ABOUT THIS EXERCISE: Whenever the word "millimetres" turns up in a line below, that line should be copied.

RECORDS FOR THE TASK:
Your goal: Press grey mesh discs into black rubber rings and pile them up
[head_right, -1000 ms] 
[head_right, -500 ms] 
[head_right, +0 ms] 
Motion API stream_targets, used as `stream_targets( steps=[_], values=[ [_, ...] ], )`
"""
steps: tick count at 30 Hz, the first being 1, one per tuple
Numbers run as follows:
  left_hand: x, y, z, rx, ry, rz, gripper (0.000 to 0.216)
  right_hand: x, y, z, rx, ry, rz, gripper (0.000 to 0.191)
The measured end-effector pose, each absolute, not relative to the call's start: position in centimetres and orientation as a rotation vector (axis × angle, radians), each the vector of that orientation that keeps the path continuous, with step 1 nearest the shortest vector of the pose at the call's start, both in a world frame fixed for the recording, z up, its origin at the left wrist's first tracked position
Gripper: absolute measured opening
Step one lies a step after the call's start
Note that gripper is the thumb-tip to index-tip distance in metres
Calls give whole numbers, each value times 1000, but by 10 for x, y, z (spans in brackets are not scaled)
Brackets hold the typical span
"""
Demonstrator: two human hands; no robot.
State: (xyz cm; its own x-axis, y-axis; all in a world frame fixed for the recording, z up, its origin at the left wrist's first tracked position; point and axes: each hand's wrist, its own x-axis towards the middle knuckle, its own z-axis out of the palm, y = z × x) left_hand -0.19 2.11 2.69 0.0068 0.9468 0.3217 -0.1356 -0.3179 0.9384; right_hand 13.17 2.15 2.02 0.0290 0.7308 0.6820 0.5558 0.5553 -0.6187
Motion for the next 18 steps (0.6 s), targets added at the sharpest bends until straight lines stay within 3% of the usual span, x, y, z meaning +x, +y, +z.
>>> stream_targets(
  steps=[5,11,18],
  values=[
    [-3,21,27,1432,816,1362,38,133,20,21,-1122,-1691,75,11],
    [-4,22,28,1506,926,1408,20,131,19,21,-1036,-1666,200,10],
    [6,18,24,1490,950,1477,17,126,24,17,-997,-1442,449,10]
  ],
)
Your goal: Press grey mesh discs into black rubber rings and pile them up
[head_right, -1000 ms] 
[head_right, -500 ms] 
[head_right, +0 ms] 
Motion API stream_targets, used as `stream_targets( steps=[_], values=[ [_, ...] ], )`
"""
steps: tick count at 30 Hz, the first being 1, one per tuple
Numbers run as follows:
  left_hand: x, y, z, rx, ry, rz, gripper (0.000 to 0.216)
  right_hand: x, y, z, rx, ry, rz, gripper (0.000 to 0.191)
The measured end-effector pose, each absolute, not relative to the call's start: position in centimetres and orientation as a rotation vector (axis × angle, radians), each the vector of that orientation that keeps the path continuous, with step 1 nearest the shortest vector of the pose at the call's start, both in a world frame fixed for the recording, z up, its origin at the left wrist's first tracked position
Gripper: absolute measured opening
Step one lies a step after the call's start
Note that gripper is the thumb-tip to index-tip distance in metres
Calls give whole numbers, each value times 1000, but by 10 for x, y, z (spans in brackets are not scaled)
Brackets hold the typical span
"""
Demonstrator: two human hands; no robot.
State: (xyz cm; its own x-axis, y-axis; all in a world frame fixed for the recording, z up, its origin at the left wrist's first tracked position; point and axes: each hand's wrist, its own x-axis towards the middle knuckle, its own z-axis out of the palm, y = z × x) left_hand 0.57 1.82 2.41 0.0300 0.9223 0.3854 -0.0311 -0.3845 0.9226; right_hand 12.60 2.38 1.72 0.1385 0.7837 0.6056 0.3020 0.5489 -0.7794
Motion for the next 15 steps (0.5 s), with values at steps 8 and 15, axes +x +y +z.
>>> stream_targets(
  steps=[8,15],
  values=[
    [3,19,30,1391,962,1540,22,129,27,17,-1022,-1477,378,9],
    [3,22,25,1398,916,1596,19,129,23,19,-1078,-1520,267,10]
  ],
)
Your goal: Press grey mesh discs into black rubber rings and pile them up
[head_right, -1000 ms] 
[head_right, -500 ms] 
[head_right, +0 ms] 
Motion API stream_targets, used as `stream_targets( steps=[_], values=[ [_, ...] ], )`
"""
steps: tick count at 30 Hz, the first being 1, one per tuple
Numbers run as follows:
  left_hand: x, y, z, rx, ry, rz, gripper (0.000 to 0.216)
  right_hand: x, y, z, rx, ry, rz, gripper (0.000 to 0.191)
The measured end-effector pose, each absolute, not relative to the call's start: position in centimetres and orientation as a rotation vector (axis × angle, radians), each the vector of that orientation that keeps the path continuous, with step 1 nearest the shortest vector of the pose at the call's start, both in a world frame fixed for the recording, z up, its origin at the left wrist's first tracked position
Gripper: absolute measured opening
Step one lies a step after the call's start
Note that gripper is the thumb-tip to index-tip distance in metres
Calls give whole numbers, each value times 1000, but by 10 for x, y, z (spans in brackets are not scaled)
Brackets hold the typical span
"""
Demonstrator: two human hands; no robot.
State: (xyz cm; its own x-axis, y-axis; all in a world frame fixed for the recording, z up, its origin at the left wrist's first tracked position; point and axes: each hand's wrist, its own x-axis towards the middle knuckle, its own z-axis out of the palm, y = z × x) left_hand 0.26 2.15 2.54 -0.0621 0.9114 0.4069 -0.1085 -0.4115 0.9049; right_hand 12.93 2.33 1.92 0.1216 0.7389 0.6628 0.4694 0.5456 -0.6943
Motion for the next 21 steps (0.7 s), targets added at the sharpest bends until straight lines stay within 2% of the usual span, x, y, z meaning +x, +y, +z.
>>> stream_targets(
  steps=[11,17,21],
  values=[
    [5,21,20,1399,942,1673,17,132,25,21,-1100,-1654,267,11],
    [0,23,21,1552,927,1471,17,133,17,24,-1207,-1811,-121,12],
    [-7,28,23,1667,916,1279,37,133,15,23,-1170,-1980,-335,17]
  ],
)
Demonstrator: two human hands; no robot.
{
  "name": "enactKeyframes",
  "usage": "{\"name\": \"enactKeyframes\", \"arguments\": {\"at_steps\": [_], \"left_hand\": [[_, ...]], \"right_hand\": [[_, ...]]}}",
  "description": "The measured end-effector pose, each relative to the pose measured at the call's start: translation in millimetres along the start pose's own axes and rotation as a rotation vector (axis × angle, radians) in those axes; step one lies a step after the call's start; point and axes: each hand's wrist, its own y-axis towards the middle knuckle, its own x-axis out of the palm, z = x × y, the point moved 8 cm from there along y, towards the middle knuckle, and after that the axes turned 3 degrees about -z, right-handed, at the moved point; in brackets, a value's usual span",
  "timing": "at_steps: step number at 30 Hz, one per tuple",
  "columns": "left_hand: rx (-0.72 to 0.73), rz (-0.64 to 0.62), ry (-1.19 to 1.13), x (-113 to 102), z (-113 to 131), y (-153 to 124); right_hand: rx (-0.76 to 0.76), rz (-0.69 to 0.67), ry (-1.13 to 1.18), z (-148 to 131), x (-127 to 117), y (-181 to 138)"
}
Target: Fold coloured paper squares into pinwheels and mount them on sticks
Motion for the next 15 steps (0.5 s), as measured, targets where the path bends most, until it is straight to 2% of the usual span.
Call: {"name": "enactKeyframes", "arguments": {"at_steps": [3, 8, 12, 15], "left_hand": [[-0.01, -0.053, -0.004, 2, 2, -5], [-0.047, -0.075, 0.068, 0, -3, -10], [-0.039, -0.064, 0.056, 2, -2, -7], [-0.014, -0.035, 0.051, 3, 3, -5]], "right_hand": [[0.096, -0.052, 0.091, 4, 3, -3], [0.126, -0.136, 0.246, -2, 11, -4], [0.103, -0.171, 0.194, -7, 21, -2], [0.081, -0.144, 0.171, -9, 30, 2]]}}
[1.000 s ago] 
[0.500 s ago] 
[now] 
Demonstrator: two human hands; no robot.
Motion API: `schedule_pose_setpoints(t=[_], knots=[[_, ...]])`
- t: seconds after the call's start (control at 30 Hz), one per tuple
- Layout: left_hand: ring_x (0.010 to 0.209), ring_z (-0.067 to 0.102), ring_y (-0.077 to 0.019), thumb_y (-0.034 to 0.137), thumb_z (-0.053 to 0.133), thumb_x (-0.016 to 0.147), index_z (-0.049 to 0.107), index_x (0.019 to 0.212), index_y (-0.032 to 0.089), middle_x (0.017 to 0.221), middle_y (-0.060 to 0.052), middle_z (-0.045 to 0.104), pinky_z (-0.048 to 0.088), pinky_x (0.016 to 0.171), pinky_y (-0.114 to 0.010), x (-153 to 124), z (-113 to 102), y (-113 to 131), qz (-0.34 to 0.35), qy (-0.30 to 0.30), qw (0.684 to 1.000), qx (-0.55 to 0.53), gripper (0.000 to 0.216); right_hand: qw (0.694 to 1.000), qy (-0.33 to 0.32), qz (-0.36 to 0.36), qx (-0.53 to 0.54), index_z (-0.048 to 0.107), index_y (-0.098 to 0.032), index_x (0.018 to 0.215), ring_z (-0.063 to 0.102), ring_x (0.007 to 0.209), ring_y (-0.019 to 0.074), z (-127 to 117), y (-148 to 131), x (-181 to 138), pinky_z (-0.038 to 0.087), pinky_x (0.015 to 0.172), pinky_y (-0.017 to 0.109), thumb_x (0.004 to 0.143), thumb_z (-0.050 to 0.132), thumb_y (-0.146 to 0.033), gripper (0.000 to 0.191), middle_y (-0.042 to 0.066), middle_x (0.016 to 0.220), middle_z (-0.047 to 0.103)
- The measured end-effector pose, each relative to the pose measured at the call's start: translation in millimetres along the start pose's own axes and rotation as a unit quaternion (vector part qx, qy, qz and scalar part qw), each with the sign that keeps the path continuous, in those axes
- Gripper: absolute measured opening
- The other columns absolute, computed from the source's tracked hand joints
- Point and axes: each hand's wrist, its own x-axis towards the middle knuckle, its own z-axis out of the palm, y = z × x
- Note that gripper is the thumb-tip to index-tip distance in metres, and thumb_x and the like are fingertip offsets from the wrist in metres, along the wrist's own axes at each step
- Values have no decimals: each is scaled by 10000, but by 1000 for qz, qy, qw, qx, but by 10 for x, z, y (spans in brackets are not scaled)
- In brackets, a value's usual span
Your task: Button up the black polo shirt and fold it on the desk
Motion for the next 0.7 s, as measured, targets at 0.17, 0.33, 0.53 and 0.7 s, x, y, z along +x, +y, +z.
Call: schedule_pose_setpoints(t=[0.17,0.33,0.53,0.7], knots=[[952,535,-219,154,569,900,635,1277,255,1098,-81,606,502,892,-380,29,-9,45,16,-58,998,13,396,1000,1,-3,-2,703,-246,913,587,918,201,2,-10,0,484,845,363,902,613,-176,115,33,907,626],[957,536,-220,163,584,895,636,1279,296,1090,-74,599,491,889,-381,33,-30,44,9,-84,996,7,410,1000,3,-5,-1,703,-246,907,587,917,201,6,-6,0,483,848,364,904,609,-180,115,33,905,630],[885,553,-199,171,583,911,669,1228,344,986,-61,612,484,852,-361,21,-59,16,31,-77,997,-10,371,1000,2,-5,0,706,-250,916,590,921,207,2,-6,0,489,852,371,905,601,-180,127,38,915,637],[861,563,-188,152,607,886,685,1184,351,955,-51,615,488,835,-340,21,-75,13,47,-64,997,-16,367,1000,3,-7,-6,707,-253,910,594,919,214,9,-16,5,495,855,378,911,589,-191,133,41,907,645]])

EXERCISE RESPONSE:
  "description": "The measured end-effector pose, each relative to the pose measured at the call's start: translation in millimetres along the start pose's own axes and rotation as a rotation vector (axis × angle, radians) in those axes; step one lies a step after the call's start; point and axes: each hand's wrist, its own y-axis towards the middle knuckle, its own x-axis out of the palm, z = x × y, the point moved 8 cm from there along y, towards the middle knuckle, and after that the axes turned 3 degrees about -z, right-handed, at the moved point; in brackets, a value's usual span",
- The measured end-effector pose, each relative to the pose measured at the call's start: translation in millimetres along the start pose's own axes and rotation as a unit quaternion (vector part qx, qy, qz and scalar part qw), each with the sign that keeps the path continuous, in those axes

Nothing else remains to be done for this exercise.